Excerpts from a dataset
####################
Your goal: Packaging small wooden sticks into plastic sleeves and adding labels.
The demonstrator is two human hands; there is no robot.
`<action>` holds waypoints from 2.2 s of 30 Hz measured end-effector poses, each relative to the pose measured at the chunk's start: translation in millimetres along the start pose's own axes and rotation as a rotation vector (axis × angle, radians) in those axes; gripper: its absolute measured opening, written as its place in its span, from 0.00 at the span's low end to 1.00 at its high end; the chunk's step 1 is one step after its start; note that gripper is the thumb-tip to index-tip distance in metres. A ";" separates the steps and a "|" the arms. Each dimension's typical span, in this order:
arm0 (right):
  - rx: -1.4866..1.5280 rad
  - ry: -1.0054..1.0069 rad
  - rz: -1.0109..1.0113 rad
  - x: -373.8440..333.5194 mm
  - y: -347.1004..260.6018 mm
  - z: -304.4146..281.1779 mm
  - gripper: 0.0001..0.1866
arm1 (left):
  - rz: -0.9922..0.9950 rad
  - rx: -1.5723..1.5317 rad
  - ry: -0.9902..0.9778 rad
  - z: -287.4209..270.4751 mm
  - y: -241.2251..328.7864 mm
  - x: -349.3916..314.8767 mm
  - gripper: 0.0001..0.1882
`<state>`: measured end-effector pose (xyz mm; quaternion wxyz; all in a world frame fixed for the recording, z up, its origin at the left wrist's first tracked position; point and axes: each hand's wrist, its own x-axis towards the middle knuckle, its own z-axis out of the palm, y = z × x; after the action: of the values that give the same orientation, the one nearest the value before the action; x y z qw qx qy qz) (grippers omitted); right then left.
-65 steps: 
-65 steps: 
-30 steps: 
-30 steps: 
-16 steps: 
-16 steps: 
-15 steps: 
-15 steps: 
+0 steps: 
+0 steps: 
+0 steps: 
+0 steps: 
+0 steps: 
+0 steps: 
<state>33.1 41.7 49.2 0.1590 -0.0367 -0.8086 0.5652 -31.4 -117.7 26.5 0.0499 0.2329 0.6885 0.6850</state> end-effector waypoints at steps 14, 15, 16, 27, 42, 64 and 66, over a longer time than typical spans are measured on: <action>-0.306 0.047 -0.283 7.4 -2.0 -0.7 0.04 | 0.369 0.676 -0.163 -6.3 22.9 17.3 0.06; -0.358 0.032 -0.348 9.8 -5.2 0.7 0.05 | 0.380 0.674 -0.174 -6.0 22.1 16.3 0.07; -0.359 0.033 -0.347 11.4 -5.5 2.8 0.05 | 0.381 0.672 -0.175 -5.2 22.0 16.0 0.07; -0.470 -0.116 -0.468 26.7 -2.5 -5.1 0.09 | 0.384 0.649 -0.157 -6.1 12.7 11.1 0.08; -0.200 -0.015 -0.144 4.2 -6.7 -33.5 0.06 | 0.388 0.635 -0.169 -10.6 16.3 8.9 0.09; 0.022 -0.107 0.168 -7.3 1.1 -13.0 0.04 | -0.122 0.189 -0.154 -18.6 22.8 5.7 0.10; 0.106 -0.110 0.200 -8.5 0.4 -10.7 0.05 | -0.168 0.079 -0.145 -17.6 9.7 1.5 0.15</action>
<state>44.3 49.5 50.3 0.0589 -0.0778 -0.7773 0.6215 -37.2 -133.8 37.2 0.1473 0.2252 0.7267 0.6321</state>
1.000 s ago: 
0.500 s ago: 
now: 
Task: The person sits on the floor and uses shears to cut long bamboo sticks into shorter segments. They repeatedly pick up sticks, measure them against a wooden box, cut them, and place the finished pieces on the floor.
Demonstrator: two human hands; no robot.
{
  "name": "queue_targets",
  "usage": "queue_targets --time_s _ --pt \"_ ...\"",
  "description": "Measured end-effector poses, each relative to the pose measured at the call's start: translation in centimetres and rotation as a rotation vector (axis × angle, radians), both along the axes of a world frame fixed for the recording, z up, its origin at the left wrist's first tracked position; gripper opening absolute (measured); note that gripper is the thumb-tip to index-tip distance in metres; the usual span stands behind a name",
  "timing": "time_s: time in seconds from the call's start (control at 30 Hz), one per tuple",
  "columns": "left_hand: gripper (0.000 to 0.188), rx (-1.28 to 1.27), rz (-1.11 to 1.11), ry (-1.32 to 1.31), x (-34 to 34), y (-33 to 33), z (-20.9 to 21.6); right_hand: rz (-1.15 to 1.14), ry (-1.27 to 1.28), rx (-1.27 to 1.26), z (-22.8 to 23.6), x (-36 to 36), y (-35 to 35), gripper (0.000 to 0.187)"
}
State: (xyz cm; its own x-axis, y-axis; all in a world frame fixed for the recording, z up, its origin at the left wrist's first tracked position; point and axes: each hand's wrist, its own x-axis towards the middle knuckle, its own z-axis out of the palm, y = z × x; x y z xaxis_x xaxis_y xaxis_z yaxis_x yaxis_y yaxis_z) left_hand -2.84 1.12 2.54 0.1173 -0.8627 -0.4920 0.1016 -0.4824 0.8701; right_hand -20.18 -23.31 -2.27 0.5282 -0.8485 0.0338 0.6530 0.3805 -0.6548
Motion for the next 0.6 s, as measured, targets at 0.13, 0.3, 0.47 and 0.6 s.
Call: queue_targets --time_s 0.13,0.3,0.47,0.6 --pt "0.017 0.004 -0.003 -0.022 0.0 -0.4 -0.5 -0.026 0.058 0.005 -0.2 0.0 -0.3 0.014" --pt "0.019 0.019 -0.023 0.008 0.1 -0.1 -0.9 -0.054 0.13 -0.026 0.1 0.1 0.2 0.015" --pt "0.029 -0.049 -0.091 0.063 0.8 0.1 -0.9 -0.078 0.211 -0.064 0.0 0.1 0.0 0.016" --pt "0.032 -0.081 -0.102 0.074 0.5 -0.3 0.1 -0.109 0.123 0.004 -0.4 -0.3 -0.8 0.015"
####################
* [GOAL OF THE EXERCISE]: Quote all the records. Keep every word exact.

* [TASK SOLUTION]:
Your goal: Packaging small wooden sticks into plastic sleeves and adding labels.
The demonstrator is two human hands; there is no robot.
`<action>` holds waypoints from 2.2 s of 30 Hz measured end-effector poses, each relative to the pose measured at the chunk's start: translation in millimetres along the start pose's own axes and rotation as a rotation vector (axis × angle, radians) in those axes; gripper: its absolute measured opening, written as its place in its span, from 0.00 at the span's low end to 1.00 at its high end; the chunk's step 1 is one step after its start; note that gripper is the thumb-tip to index-tip distance in metres. A ";" separates the steps and a "|" the arms. Each dimension's typical span, in this order:
arm0 (right):
  - rx: -1.4866..1.5280 rad
  - ry: -1.0054..1.0069 rad
  - rz: -1.0109..1.0113 rad
  - x: -373.8440..333.5194 mm
  - y: -347.1004..260.6018 mm
  - z: -304.4146..281.1779 mm
  - gripper: 0.0001..0.1866
arm1 (left):
  - rz: -0.9922..0.9950 rad
  - rx: -1.5723..1.5317 rad
  - ry: -0.9902..0.9778 rad
  - z: -287.4209..270.4751 mm
  - y: -241.2251..328.7864 mm
  - x: -349.3916..314.8767 mm
  - gripper: 0.0001..0.1882
`<state>`: measured end-effector pose (xyz mm; quaternion wxyz; all in a world frame fixed for the recording, z up, its origin at the left wrist's first tracked position; point and axes: each hand's wrist, its own x-axis towards the middle knuckle, its own z-axis out of the palm, y = z × x; after the action: of the values that give the same orientation, the one nearest the value before the action; x y z qw qx qy qz) (grippers omitted); right then left.
-65 steps: 
-65 steps: 
-30 steps: 
-30 steps: 
-16 steps: 
-16 steps: 
-15 steps: 
-15 steps: 
+0 steps: 
+0 steps: 
+0 steps: 
+0 steps: 
+0 steps: 
+0 steps: 
<state>33.1 41.7 49.2 0.1590 -0.0367 -0.8086 0.5652 -31.4 -117.7 26.5 0.0499 0.2329 0.6885 0.6850</state> end-effector waypoints at steps 14, 15, 16, 27, 42, 64 and 66, over a longer time than typical spans are measured on: <action>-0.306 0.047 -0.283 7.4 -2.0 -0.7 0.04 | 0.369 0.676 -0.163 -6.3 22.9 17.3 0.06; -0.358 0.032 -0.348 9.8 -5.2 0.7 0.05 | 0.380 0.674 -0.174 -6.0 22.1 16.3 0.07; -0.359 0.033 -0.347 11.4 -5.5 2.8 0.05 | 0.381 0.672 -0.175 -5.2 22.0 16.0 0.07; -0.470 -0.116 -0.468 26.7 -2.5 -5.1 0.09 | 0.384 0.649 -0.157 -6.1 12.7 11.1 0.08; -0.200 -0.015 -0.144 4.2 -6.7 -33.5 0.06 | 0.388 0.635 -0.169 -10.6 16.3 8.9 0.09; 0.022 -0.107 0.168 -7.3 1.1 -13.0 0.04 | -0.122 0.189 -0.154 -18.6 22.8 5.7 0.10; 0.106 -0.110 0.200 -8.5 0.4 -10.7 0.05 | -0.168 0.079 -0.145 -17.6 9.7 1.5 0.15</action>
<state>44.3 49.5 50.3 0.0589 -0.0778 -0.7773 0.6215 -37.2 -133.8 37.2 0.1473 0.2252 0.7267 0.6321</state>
1.000 s ago: 
0.500 s ago: 
now: 
Task: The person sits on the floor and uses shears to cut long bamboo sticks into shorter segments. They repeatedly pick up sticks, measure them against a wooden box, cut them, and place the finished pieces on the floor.
Demonstrator: two human hands; no robot.
{
  "name": "queue_targets",
  "usage": "queue_targets --time_s _ --pt \"_ ...\"",
  "description": "Measured end-effector poses, each relative to the pose measured at the call's start: translation in centimetres and rotation as a rotation vector (axis × angle, radians), both along the axes of a world frame fixed for the recording, z up, its origin at the left wrist's first tracked position; gripper opening absolute (measured); note that gripper is the thumb-tip to index-tip distance in metres; the usual span stands behind a name",
  "timing": "time_s: time in seconds from the call's start (control at 30 Hz), one per tuple",
  "columns": "left_hand: gripper (0.000 to 0.188), rx (-1.28 to 1.27), rz (-1.11 to 1.11), ry (-1.32 to 1.31), x (-34 to 34), y (-33 to 33), z (-20.9 to 21.6); right_hand: rz (-1.15 to 1.14), ry (-1.27 to 1.28), rx (-1.27 to 1.26), z (-22.8 to 23.6), x (-36 to 36), y (-35 to 35), gripper (0.000 to 0.187)"
}
State: (xyz cm; its own x-axis, y-axis; all in a world frame fixed for the recording, z up, its origin at the left wrist's first tracked position; point and axes: each hand's wrist, its own x-axis towards the middle knuckle, its own z-axis out of the palm, y = z × x; x y z xaxis_x xaxis_y xaxis_z yaxis_x yaxis_y yaxis_z) left_hand -2.84 1.12 2.54 0.1173 -0.8627 -0.4920 0.1016 -0.4824 0.8701; right_hand -20.18 -23.31 -2.27 0.5282 -0.8485 0.0338 0.6530 0.3805 -0.6548
Motion for the next 0.6 s, as measured, targets at 0.13, 0.3, 0.47 and 0.6 s.
Call: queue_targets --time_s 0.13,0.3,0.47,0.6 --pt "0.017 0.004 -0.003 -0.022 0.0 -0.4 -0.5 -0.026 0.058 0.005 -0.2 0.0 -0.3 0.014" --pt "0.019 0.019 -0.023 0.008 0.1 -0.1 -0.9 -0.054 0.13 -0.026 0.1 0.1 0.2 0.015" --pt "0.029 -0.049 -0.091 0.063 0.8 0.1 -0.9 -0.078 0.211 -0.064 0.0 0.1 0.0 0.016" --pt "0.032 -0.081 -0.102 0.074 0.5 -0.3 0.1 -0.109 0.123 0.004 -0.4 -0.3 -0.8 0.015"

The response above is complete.